TASK TO CARRY OUT> Print each line exactly, beginning with the one where "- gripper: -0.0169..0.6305" appears and ending at the last line below.

DATA BELOW>

* * *

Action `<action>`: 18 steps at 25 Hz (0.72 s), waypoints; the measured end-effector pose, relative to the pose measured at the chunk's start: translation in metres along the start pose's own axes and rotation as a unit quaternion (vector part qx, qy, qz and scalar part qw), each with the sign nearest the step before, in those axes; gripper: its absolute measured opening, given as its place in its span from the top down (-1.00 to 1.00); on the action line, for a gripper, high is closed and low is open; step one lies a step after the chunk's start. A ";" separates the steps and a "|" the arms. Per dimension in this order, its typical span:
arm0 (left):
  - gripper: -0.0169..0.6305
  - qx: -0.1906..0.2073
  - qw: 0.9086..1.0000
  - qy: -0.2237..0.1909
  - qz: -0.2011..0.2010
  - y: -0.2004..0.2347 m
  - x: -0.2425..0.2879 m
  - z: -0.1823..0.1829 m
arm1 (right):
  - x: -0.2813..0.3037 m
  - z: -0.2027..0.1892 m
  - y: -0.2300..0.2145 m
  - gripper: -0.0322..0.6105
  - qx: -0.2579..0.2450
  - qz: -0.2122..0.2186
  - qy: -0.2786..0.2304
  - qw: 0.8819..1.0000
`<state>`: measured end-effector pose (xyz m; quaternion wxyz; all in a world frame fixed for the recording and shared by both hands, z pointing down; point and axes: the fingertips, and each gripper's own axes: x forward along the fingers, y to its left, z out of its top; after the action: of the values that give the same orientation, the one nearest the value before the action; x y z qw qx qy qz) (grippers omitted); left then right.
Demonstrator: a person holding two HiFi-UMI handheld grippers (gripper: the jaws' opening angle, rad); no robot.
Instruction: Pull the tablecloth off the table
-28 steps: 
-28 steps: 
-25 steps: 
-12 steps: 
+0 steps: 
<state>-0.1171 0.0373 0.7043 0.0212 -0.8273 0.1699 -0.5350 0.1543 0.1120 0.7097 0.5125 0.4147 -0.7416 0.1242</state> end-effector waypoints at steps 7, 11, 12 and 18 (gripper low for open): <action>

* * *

EXERCISE OUTPUT>
  - gripper: -0.0169..0.6305
  - qx: -0.1906..0.2073
  - qw: 0.9086..1.0000
  - qy: -0.2237..0.1909
  - qz: -0.2011..0.2010
  - y: -0.2004..0.2347 m
  - x: -0.2425..0.2879 m
  - z: -0.1823..0.1829 m
arm1 (right):
  - x: -0.2813..0.3037 m
  - z: -0.2027..0.1892 m
  - y: -0.2300..0.2145 m
  - gripper: -0.0322..0.6105
  - qx: -0.2579..0.2450
  - qz: -0.2122..0.2186
  - qy: -0.2786..0.2304
  - qw: 0.8819..1.0000
`<state>`: measured end-effector pose (xyz m; quaternion wxyz; all in a world frame fixed for the recording and shared by both hands, z pointing down; point and axes: the fingertips, and each gripper's own axes: x forward along the fingers, y to its left, z out of its top; after the action: of the values that give the same orientation, the one nearest the value before the action; x y z qw qx qy qz) (grippers omitted); left then right.
Demonstrator: a person holding two HiFi-UMI handheld grippers (gripper: the jaws' opening angle, rad); no robot.
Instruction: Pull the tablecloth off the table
-28 steps: 
-28 steps: 
-25 steps: 
-12 steps: 
+0 steps: 
<state>-0.1171 0.0373 0.7043 0.0212 -0.8273 0.1699 -0.5350 0.1543 0.1120 0.7097 0.5125 0.4147 -0.7416 0.1242</state> end-effector waypoints at steps 7, 11, 12 and 18 (gripper low for open): <action>

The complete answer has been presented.